Stop and Check – The Human Problem…
Here at SBYB Safe, we have been putting a lot of thought into how ‘never events’ such as wrong site anaesthetic block come about.
In 2010, Nottingham University Hospitals, in conjunction with the Safe Anaesthesia Liaison Group and Regional Anaesthesia (UK), analysed and published details about 67 wrong-site anaesthetic block events over a 15-month period. The result was the creation of the ‘Stop Before You Block’ Campaign, a joint project to institute a mandatory ‘stop’ event prior to the insertion of the anaesthetic block needle in order to confirm the site and laterality of the injection.
Since then, wrong-site block has featured as one of the Never Events monitored by the English National Health Service (NHS), with mandatory reporting to NHS Improvement for all events. Statistics regarding these events are publicly accessible on the NHS Improvement website.
Of note, wrong-site block continues to occur with alarming frequency despite the campaign, resulting in cancelled operations, unnecessary procedures, delays in treatment and direct harm to the patient. Costs have been estimated to be on average in the region of £200,000 per event, through adverse patient outcomes and prolonged hospital stay, compensation for harm, lost operating theatre time, investigations and other excess resource utilisation.
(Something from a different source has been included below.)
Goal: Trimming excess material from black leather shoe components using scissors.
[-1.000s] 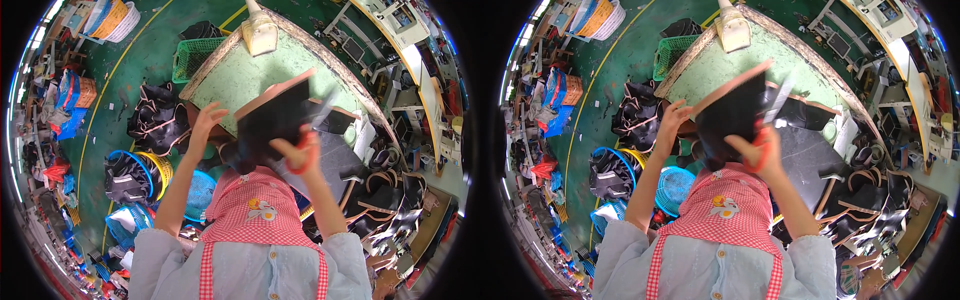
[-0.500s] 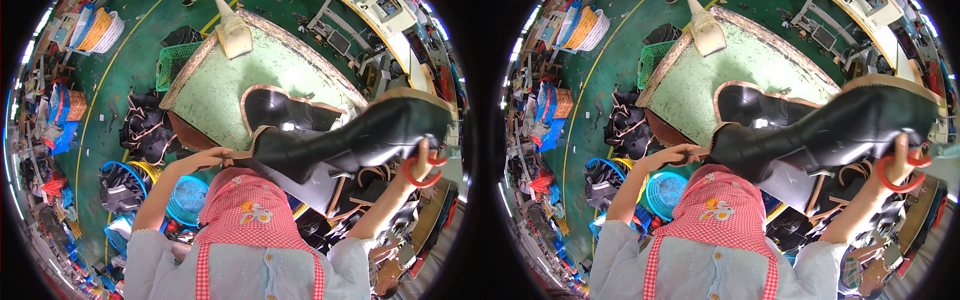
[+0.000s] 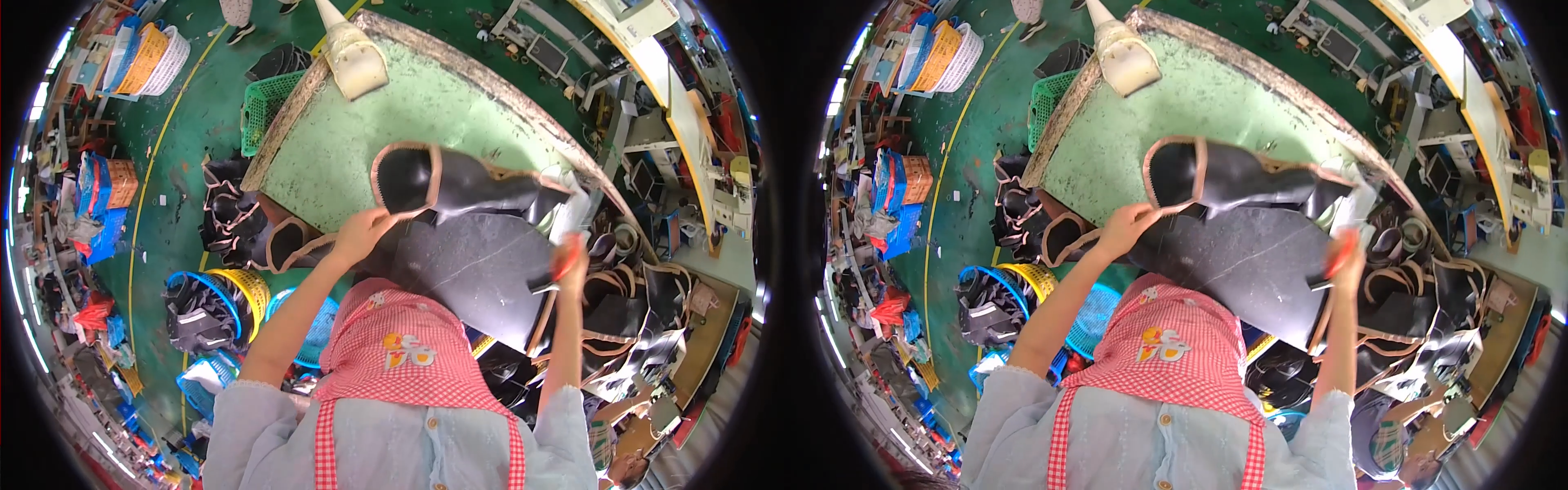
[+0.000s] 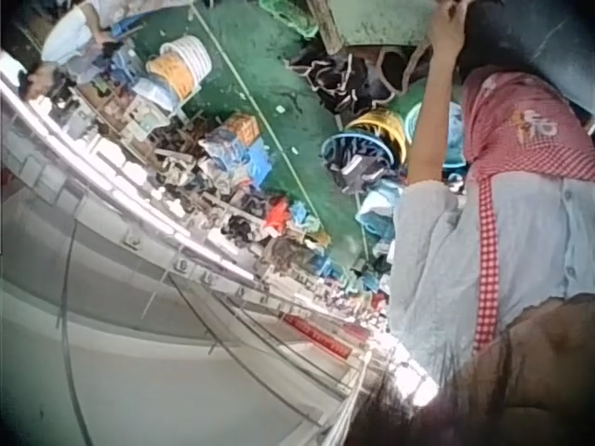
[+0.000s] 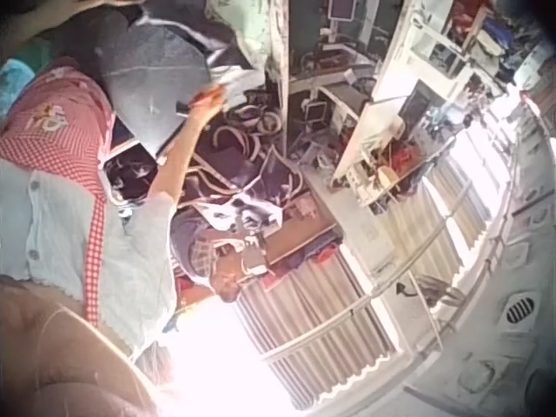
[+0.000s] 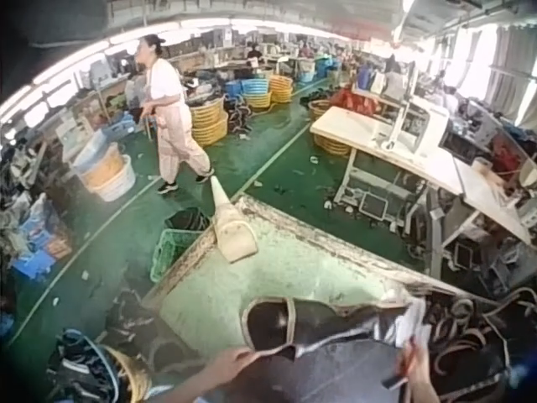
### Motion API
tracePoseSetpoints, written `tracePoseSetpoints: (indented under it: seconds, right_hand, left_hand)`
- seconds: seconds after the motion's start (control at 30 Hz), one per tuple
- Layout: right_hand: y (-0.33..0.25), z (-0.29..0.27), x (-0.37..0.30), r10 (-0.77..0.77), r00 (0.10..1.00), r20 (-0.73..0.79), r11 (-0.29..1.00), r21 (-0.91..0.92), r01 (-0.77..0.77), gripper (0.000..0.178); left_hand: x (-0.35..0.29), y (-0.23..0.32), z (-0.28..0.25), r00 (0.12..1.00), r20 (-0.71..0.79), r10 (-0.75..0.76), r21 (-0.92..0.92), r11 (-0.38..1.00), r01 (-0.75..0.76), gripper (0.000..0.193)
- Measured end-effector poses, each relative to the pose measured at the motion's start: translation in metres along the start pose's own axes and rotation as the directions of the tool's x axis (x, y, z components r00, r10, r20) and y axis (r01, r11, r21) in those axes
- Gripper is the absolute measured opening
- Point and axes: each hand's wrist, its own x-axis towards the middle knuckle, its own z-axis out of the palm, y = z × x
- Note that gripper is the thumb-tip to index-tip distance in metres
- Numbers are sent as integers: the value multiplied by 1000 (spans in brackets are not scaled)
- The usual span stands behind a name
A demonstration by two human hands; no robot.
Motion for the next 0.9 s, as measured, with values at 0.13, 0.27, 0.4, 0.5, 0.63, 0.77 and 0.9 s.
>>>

So how can clinicians be encouraged to confirm something with an extra step, which doesn’t improve outcomes for most patients, only the unfortunate few, and where the attitude may be that ‘It’s NOT going to happen to ME’?
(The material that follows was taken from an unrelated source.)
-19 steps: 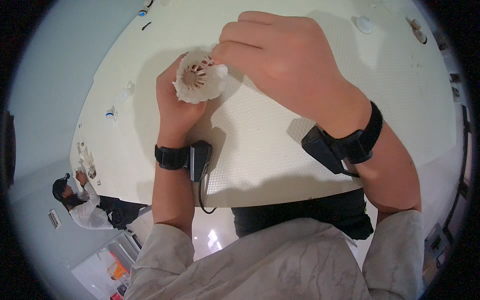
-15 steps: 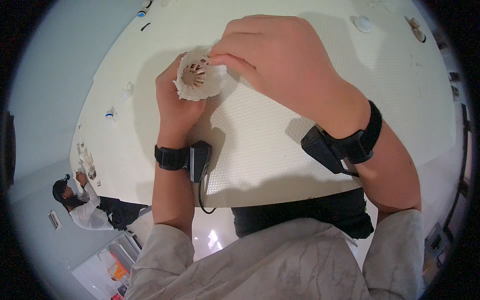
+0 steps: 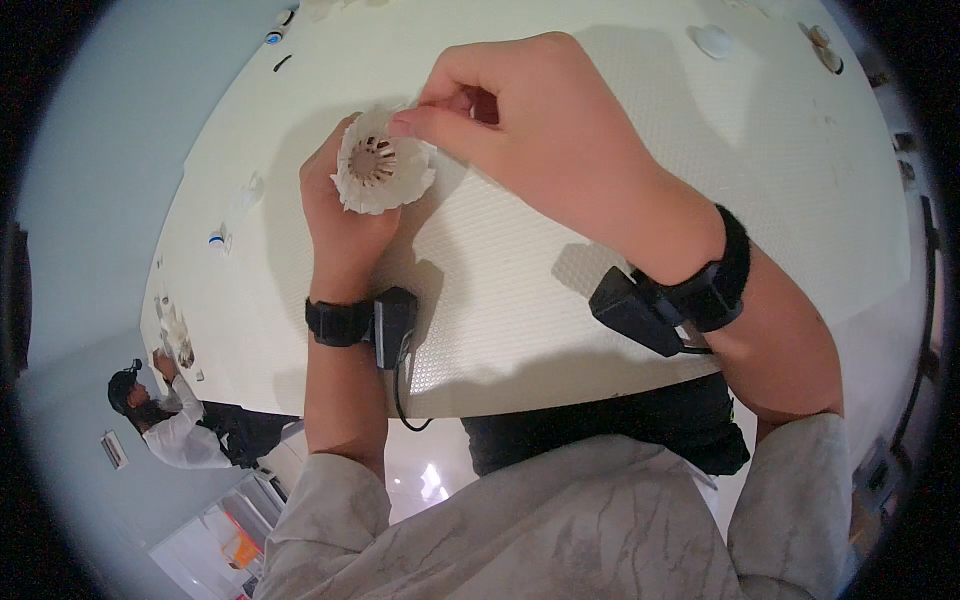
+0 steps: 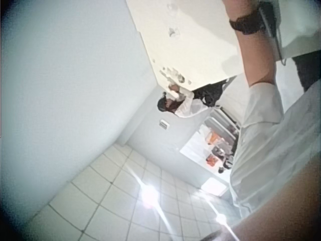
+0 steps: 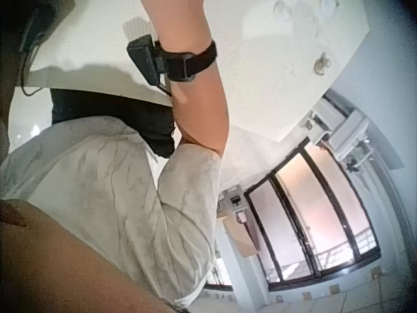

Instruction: The recorder is assembling and inspecting shuttlecocks at a table.

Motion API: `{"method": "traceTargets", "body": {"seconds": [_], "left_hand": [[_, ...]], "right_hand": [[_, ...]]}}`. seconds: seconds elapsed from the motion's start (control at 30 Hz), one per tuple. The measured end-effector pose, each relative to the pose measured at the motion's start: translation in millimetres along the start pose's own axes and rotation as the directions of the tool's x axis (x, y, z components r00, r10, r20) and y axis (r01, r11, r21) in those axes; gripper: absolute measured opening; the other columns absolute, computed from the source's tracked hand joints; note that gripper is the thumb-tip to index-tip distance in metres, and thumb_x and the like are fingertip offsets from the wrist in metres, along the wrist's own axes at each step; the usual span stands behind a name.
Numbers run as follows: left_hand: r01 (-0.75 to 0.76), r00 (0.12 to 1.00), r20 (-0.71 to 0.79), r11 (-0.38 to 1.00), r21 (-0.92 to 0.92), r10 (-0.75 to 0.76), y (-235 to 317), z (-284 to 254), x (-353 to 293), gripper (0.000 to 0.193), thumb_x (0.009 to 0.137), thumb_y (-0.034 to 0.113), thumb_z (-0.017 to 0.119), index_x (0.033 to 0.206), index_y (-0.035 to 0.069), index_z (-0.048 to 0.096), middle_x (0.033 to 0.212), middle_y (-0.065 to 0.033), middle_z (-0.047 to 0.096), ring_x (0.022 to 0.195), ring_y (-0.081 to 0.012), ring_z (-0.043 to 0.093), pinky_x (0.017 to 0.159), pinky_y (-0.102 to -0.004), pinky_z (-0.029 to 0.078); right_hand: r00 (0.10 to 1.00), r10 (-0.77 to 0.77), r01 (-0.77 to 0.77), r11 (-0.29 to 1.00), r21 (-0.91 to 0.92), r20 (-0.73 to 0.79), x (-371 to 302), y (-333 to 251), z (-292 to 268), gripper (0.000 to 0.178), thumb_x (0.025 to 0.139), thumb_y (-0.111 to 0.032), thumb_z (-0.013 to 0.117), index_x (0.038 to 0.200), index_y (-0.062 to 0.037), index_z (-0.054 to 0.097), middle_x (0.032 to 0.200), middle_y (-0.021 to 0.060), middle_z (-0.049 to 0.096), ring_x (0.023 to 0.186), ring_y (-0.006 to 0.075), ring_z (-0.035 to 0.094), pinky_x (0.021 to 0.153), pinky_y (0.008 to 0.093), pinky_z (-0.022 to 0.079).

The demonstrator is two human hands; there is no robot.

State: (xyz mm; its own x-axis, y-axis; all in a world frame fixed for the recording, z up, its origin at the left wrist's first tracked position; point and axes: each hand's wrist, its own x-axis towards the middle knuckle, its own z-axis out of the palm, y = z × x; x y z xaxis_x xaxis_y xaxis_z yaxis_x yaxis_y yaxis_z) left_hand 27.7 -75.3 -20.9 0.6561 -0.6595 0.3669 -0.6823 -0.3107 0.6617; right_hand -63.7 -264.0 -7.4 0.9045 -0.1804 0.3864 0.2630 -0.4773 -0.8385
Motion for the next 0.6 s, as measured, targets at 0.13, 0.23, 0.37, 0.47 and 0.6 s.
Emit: {"method": "traceTargets", "body": {"seconds": [0.13,0.23,0.37,0.47,0.6], "left_hand": [[-0.088,0.995,-0.044,0.995,-0.043,0.086,-1,5,3,0.030,0.067,0.007,0.078,0.093,0.002,0.065,0.076,-0.0075,0.063,0.063,-0.0189,0.059,0.061,-0.0273,0.048],[-0.094,0.995,-0.031,0.995,-0.021,0.093,4,2,0,0.028,0.068,0.007,0.076,0.093,0.002,0.065,0.077,-0.0083,0.064,0.065,-0.0199,0.061,0.062,-0.0278,0.049],[0.004,1.000,0.022,1.000,-0.020,-0.003,2,1,-4,0.029,0.076,0.004,0.069,0.104,-0.002,0.065,0.092,-0.0066,0.070,0.084,-0.0141,0.064,0.078,-0.0282,0.051],[0.008,1.000,0.030,1.000,-0.025,-0.007,3,0,-2,0.030,0.078,0.005,0.069,0.106,-0.002,0.065,0.094,-0.0066,0.070,0.086,-0.0142,0.065,0.079,-0.0286,0.051],[-0.002,0.999,0.045,1.000,0.020,0.001,3,0,-4,0.029,0.078,0.006,0.070,0.107,-0.001,0.066,0.097,-0.0074,0.071,0.088,-0.0145,0.066,0.080,-0.0291,0.052]], "right_hand": [[0.999,0.025,-0.024,1.000,0.017,-0.030,0,-1,4,0.015,0.088,-0.016,0.074,0.086,-0.0013,0.071,0.062,0.0005,0.057,0.056,0.0055,0.043,0.051,0.0230,0.034],[0.998,0.028,-0.027,1.000,0.013,-0.055,-2,-2,5,0.019,0.086,-0.019,0.076,0.084,-0.0011,0.070,0.062,0.0012,0.057,0.055,0.0058,0.043,0.050,0.0237,0.033],[1.000,0.011,-0.012,1.000,-0.011,-0.024,-3,-6,5,0.021,0.084,-0.021,0.077,0.082,-0.0011,0.069,0.064,0.0025,0.060,0.054,0.0083,0.045,0.049,0.0248,0.035],[0.994,-0.075,0.073,0.997,-0.028,-0.083,-6,-2,11,0.019,0.083,-0.018,0.075,0.081,-0.0011,0.068,0.066,0.0040,0.062,0.053,0.0115,0.047,0.049,0.0258,0.038],[0.991,-0.051,0.041,0.996,-0.085,-0.121,-9,-5,12,0.011,0.083,-0.011,0.071,0.081,-0.0013,0.065,0.068,0.0049,0.064,0.053,0.0140,0.049,0.050,0.0267,0.040]]}}
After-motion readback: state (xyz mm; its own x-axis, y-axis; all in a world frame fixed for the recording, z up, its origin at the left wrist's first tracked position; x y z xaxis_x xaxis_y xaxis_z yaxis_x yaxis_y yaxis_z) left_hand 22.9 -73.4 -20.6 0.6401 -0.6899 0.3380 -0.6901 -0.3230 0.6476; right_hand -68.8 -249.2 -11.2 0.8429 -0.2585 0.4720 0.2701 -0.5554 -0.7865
Incentives or punishments, i.e. ‘carrots or sticks’, only work with independent observation of the clinician through audit work, which is likely to be sporadic and expensive.
The broader remit of culture change has been a successful approach in operating theatres, demonstrated most strikingly by the almost universal take-up of the World Health Organisation (WHO) surgical safety checklist in the UK. However, convincing evidence that the WHO checklist has improved patient outcomes is still lacking.
We at SBYB Safe believe that we have found the key to block laterality checking. We call this ‘Giving the Clinician something Useful in Return’.
We have incorporated an injection pressure monitoring system, which enables the clinician to objectively measure the pressure on injection of local anaesthetic. High injection pressures may be due to needle-tip positioning within the nerve, and injection of local anaesthetic directly into the nerve is associated with temporary or permanent neuronal damage. Accurate needle-tip visualisation using the ultrasound probe is operator-skill dependent and our device is valuable in giving extra information to the anaesthetist regarding the safety of the injection. It is a useful device providing real-time information of interest to anaesthetists and so we anticipate high take up of the device.
Through this device and its features of a pressure monitoring device that is activated only when the anaesthetist has reconfirmed the block site, we believe that we can make an important difference in enhancing the safety of this form of anaesthesia, for the benefit of all patients as well as for the health organisation.
In future, producers of other regional anaesthesia products such as ultrasound scanners may wish to incorporate a block-checking feature on their devices, but so far they have been reluctant to do so. In the meantime, there is SBYB Safe.